Beh, finalmente ce l'avevamo fatta. Io e Giuliana ci eravamo laureate alla Columbia University di New York, lei a pieni voti, io con qualcuno in meno. Non che mi interessasse troppo. E anche tutte le ragazze della compagnia delle indie che era stata con noi, gemelle pazze comprese, si erano specializzate nei loro rispettivi studi. Non fu facile, anche perché i corsi erano davvero tosti, ma, armate di pazienza e buona volontà, eravamo venute fuori sane e salve dalla mandria scatenata di professori che non avevano fatto altro che assillarci con test e prove scritte.

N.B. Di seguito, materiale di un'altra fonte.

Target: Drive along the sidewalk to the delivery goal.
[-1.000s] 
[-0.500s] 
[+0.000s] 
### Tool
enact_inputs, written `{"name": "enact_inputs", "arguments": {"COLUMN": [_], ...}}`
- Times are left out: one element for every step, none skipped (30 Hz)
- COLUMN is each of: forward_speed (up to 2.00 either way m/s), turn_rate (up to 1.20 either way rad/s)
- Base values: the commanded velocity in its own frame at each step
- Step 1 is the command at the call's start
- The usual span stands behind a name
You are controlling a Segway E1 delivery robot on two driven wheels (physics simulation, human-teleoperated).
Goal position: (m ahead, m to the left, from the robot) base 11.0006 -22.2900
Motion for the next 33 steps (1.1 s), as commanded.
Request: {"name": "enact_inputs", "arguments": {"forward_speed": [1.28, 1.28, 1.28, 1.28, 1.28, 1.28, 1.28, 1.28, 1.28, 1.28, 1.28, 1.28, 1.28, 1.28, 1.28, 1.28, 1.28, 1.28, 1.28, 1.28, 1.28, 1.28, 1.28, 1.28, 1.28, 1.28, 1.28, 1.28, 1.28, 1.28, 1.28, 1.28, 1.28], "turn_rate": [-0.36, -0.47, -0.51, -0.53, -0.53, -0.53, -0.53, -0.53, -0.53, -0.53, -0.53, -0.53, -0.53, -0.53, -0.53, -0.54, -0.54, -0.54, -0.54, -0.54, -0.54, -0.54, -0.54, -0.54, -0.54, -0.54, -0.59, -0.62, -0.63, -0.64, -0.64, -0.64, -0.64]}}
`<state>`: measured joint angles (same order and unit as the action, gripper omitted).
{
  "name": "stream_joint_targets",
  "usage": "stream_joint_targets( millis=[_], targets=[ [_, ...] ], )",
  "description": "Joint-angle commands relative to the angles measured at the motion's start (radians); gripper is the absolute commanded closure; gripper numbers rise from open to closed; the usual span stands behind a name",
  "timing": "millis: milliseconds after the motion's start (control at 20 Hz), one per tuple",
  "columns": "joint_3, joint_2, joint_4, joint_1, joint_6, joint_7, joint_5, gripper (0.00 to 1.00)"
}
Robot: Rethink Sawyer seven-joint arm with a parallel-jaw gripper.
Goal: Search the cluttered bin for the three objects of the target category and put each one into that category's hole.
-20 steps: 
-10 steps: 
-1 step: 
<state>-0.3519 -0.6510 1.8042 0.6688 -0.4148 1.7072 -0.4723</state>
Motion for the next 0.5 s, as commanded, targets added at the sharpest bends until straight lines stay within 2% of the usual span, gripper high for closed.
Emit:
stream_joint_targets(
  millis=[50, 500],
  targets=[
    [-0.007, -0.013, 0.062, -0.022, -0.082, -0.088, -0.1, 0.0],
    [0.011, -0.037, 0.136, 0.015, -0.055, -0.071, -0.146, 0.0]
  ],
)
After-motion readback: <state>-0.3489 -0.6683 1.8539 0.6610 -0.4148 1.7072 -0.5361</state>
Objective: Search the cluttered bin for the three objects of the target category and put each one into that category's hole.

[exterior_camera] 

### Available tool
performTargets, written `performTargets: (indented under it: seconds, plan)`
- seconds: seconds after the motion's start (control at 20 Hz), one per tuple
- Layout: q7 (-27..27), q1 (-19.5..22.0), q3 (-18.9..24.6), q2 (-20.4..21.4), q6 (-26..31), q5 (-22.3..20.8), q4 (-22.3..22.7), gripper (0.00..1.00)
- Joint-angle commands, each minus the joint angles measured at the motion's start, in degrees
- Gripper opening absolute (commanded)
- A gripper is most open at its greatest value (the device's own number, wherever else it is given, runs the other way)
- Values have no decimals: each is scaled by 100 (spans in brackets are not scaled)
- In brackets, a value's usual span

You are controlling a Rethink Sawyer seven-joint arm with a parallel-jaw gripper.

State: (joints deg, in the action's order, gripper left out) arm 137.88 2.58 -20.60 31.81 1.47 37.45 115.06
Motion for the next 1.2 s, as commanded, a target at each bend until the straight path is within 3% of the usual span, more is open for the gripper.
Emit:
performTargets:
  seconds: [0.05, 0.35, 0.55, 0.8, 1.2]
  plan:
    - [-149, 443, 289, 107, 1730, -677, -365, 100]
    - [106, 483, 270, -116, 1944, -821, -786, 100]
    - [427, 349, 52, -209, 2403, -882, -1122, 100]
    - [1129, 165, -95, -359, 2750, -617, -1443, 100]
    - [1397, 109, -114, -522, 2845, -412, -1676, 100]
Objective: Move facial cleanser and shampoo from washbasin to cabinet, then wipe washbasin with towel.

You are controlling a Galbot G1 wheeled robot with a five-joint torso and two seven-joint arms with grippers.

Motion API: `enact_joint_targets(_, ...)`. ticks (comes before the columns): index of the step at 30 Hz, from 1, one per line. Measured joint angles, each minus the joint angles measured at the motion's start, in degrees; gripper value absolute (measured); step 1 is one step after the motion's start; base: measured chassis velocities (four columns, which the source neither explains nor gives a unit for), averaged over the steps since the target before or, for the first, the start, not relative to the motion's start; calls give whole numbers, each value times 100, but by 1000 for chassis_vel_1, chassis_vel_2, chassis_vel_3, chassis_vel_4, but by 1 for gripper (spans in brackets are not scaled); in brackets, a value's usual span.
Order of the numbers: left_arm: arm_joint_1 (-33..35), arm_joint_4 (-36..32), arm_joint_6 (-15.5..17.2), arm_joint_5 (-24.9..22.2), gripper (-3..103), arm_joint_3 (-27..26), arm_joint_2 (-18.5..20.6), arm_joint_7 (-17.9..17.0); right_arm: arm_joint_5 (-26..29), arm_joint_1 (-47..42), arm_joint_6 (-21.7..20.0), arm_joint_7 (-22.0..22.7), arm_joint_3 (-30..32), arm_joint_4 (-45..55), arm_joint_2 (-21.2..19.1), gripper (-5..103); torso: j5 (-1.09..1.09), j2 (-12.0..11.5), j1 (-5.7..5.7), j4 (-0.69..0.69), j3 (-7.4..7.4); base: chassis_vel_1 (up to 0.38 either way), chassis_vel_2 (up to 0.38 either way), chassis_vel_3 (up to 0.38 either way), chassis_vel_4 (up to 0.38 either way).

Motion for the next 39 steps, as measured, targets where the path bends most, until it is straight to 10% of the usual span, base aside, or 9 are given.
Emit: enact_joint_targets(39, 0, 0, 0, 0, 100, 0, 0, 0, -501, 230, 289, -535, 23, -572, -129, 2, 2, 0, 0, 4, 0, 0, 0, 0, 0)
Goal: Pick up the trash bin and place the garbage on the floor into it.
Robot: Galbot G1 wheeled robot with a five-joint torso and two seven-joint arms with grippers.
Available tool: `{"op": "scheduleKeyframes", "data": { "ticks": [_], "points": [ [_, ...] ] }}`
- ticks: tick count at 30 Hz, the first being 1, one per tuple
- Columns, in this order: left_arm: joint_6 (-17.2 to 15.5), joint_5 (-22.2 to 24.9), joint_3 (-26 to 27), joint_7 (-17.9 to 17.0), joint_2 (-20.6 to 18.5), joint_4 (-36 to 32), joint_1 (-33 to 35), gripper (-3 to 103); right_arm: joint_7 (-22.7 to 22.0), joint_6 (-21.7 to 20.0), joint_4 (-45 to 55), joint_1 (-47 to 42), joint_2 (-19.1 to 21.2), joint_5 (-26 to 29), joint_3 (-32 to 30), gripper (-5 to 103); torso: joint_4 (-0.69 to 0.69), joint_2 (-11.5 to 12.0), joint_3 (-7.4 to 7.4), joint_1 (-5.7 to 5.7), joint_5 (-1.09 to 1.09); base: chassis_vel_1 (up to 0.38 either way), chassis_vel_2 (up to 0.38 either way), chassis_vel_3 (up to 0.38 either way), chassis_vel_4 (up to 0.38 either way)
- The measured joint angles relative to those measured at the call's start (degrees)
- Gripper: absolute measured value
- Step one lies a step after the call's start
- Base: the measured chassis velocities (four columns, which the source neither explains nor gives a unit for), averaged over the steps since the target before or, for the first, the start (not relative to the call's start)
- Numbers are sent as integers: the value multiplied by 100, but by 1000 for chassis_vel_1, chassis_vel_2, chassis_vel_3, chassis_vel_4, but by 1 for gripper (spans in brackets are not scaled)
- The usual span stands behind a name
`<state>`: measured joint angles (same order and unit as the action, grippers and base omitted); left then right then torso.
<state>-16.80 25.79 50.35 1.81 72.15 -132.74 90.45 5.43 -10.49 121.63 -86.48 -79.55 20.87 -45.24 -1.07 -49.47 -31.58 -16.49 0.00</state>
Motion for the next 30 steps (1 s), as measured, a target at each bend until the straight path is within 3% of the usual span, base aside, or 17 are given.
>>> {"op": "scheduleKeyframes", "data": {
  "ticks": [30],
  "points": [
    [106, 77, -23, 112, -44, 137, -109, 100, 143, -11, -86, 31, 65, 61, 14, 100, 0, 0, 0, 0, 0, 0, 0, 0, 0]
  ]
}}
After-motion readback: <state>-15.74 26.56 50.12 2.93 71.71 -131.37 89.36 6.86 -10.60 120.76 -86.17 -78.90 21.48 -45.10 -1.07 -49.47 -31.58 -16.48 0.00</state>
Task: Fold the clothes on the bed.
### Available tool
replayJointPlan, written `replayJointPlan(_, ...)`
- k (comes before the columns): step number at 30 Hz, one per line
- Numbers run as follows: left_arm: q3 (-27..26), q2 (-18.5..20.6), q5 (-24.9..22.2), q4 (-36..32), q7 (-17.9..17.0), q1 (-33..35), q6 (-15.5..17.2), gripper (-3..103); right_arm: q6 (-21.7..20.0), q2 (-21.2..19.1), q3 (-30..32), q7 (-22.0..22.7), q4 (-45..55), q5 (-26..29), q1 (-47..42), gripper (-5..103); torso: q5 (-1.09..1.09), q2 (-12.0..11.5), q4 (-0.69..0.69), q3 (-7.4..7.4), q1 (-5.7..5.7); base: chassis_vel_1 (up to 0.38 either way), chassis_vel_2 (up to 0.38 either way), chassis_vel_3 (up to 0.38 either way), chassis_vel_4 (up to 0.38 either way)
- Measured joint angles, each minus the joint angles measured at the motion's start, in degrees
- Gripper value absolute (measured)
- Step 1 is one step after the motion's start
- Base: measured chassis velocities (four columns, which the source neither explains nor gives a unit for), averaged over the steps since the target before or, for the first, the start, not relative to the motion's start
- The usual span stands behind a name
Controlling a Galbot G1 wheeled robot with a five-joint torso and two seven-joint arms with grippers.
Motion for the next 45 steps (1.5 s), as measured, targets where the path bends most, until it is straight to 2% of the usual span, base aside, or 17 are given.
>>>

La nostra idea iniziale era andare a vivere con le gemelle Valente e Clarissa in un unico appartamento, ma le tre sventurate avevano trovato quel disgustoso sentimento umano che inizia per A e termina per E, e quindi avevano preferito abbandonare quel piano fantastico che riguardava l'essere solo noi donne in uno splendido posto per la malvagia pianificazione dell'egemonia femminile. Bah, uomini! Si erano fatte vincere da loro! La mia adorata Mia Valente, che io apprezzavo in modo particolare, era ormai diventata una "fidanzato-Axel-dipendente", e quindi viveva con lui. Lo stesso valeva per le altre due, Melissa e Clarissa. Che poi, a pensarci bene, non potevano essere loro due gemelle? I loro nomi erano pure in rima...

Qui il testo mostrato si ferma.